Conto de Gustavo do Carmo
Recebeu o amigo negro em sua casa
pela primeira vez, desde que fizeram amizade, havia dez anos, num curso de
pós-graduação. Sem experiência em receber visitas suas (só a dos seus pais e
sua irmã), Jonas não tinha nada para servir além de um copo d’água e uma penca
de bananas, sua fruta preferida.
Oscar, que apareceu de surpresa,
acompanhado da esposa, também negra, comentou estar com muita fome. E aí
começou um medo pavoroso de constranger o único amigo que tinha. Na sociedade
politicamente correta, oferecer banana para um negro virou uma ofensa grave,
correndo risco até de prisão.
Jonas começou a pensar como
ofereceria bananas para o casal de amigos, que realmente se incomodava com
insultos racistas. Sua esposa até processou uma mulher na fila do cinema após
uma discussão, na qual durante o calor, foi chamada de suja.
O anfitrião começou um rodeio de
Barretos para oferecer o lanche:
— Oscar, meu amigo, eu sei que
você se ofende com gestos que podem parecer racistas, mas saiba que eu gosto
muito de você e não quero perder a sua amizade por nada neste mundo.

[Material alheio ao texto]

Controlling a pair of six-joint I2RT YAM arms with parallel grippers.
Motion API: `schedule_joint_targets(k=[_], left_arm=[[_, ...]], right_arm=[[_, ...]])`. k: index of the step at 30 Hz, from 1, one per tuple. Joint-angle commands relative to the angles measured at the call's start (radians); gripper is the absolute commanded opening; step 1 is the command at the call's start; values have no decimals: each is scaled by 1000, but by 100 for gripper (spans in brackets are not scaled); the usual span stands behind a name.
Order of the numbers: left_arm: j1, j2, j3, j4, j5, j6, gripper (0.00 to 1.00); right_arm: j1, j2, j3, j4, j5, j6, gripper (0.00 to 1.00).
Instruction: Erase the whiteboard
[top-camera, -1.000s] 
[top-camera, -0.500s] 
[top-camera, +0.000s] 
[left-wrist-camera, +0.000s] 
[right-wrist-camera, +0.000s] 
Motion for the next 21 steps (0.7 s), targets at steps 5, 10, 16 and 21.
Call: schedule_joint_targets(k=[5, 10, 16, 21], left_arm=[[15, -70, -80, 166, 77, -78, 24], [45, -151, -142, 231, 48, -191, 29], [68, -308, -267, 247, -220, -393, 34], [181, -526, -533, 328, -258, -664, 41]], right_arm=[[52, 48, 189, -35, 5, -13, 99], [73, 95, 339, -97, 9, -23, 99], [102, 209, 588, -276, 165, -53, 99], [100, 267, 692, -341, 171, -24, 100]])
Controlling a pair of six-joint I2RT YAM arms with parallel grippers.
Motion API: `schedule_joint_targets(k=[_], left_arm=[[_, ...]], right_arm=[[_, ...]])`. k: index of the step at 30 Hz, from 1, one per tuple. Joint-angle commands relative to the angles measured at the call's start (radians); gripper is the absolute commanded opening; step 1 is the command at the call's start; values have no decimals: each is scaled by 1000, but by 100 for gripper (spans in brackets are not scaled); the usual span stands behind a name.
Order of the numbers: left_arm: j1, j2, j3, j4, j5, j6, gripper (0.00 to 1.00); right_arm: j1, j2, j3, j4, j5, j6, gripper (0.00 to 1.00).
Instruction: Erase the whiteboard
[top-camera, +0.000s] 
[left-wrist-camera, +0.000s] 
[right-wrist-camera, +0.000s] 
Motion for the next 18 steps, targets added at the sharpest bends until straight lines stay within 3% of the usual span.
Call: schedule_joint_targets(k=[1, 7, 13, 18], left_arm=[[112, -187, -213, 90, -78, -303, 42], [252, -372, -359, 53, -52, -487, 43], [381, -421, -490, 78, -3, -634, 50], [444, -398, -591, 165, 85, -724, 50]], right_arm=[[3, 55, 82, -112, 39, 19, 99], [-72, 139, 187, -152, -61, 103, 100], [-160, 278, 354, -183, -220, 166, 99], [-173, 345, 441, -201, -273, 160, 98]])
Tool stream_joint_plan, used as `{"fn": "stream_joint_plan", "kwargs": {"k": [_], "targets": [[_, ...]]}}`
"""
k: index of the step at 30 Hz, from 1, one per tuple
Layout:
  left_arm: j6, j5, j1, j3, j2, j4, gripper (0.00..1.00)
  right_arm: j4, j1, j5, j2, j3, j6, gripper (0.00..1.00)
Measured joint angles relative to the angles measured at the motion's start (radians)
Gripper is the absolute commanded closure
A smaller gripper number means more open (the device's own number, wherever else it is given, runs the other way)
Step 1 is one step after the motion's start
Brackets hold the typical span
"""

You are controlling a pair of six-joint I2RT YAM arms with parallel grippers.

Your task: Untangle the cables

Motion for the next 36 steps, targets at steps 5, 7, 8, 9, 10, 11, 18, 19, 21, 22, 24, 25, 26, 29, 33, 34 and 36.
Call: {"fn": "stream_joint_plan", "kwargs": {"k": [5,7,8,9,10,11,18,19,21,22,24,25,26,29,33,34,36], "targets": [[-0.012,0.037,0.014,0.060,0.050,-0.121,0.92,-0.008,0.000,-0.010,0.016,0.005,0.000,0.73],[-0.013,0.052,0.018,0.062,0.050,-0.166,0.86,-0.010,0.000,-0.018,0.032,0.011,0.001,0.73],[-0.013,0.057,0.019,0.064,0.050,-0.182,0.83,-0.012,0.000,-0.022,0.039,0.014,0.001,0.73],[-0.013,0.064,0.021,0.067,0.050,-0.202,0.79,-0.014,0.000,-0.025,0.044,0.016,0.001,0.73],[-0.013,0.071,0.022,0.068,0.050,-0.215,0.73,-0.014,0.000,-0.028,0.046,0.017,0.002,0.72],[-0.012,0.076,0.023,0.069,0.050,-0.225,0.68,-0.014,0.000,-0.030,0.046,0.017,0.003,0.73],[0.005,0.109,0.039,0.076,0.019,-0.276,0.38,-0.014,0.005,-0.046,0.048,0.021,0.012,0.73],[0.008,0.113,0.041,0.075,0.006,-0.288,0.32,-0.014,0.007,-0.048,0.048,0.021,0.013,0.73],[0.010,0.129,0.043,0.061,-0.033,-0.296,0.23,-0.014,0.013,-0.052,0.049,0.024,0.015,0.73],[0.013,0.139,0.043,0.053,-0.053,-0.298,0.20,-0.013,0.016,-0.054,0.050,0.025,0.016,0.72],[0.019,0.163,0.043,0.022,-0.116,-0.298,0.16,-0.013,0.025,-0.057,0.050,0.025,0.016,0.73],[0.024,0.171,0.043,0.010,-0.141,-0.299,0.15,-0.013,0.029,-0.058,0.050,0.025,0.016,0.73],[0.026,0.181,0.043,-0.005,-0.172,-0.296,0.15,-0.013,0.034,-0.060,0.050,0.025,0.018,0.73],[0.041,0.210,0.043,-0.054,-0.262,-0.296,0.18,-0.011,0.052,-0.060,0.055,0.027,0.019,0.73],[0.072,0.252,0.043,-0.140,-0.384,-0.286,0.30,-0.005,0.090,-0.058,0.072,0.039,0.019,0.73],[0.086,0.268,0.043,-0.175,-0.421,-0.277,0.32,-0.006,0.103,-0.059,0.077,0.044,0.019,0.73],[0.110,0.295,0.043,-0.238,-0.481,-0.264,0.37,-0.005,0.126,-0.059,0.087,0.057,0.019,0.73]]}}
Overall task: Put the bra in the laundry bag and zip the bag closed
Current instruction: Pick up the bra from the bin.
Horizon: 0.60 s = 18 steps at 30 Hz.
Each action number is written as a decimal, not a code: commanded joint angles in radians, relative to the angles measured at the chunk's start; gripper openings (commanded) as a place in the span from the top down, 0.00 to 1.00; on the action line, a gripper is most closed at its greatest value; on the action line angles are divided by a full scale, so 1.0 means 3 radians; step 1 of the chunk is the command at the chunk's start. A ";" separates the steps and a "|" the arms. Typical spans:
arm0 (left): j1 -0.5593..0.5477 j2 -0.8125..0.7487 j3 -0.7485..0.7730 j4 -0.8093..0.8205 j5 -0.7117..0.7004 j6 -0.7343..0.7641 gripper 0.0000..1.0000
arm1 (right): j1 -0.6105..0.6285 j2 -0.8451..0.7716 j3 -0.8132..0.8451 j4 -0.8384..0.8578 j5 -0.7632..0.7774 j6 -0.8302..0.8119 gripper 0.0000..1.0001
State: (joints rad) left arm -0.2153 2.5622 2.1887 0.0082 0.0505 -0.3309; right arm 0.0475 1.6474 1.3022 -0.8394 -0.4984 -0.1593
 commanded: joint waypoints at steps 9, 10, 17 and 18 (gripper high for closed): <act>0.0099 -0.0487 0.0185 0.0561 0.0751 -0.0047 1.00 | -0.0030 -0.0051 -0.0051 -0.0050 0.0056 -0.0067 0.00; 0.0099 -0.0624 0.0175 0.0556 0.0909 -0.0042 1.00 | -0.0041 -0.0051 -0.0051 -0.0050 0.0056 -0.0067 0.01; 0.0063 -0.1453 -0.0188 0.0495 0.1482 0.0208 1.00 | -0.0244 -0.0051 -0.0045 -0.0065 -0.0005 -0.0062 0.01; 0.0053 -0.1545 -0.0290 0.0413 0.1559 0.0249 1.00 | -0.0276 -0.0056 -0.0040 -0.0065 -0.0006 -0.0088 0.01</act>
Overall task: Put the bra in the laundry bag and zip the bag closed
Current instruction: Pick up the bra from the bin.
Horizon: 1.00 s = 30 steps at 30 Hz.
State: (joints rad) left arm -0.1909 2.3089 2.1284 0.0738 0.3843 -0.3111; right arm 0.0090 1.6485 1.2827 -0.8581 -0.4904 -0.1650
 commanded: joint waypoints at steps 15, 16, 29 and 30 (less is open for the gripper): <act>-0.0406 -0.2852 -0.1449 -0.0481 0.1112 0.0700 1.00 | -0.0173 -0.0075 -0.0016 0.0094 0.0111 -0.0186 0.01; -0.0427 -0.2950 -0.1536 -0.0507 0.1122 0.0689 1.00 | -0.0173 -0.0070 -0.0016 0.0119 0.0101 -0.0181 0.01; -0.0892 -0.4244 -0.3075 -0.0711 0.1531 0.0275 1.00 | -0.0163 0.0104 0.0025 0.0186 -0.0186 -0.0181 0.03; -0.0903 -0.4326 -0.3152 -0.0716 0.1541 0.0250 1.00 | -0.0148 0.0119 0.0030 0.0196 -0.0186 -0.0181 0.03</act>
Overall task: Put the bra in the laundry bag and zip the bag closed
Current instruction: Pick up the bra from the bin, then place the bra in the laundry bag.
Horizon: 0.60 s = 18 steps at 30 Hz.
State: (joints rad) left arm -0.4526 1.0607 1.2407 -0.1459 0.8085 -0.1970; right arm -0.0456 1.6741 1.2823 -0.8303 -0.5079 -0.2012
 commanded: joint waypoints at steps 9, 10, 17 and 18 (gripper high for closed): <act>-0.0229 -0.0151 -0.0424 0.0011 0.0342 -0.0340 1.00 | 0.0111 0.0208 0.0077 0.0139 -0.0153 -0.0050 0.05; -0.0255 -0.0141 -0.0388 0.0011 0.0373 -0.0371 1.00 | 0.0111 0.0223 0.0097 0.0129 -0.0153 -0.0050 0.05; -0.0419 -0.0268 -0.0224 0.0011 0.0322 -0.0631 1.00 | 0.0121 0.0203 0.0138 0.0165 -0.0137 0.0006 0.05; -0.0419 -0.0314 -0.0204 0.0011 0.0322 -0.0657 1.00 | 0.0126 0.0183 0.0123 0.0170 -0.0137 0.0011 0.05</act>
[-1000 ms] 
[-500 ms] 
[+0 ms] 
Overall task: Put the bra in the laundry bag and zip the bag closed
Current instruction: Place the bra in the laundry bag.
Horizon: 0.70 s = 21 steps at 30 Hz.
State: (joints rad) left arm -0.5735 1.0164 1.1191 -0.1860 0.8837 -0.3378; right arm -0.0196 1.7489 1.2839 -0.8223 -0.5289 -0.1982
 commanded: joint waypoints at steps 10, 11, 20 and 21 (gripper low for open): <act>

— Quê isso, Jonas? O que houve?
Perguntou Oscar, espantado.
— Juro que não criei essa
situação de propósito. Você apareceu meio de surpresa e eu não tenho costume de
receber visitas. Assim, não tenho nada para a gente comer. Esqueci de fazer
compras essa semana.
— Não se preocupa, a gente pede
pelo aplicativo. Eu pago. Ofereceu-se Olívia, a esposa de Oscar, sacando o
celular do bolso e fazendo o pedido.
— Boa ideia! Não tinha pensado
nisso. Aliviou-se Jonas.
— Mas eu já adivinhei o que você
está sem graça de oferecer. É banana, não é? Perguntou Oscar.
— É. Respondeu Oscar,
praticamente murmurando.
— Aaaaah! Quê isso, Jonas! A
gente adora banana. É a nossa fruta preferida. Tanto minha quanto da
Olívia.
— Sério?!
— Com certeza! Das ofensas
racistas que a gente sofreu a vida inteira, oferecer banana é a única que não
nos ofende. Eu até percebo que as pessoas evitam nos oferecer banana por causa
disso. Uma vez, fui a um churrasco na piscina no verão e percebi que não tinha banana
na salada de frutas. Tive que criar o constrangimento de pedir, mas não me
surpreendi e nem me ofendi quando o dono da festa me perguntou: “Você gosta de
banana? Desculpa, não te ofereci com medo de parecer racismo.”
— Eu como banana desde criança e
minha mãe sempre me chamou de macaquinha, que aliás é o meu apelido carinhoso
de infância. Com um detalhe: ela é branca. E mesmo depois que eu comecei a
entender o racismo, nunca me ofendi por causa disso, embora os meus amigos e
até a minha mãe tenham mudado o apelido pelas razões as quais você ficou
constrangido agora. Só não gosto que critiquem o meu cabelo e me chamem de
crioula ou urubu, que aliás nasce branco. Eu sou crioula, com muito orgulho! E
adotada também.
— E eu sou filho natural de dois
negros e tenho muito orgulho disso! Cresci comendo banana e adoro banana. Como
tudo de banana: seja doce ou salgada. Meu pai só não me chamava de macaco
porque ele não queria que os outros se acostumassem a me chamar assim. Só odeio
quando me chamam de crioulo. E por isso que ainda escolhi uma mulher negra para
me casar e ter filhos. Aliás, viemos aqui para lhe comunicar que seremos papai
e mamãe.
— Parabéns!
Depois dos abraços, Jonas, Oscar
e Olívia comeram frango assado com bananas desidratadas e de sobremesa milk
shake de banana e a própria fruta que o anfitrião ficou com medo constrangido de oferecer.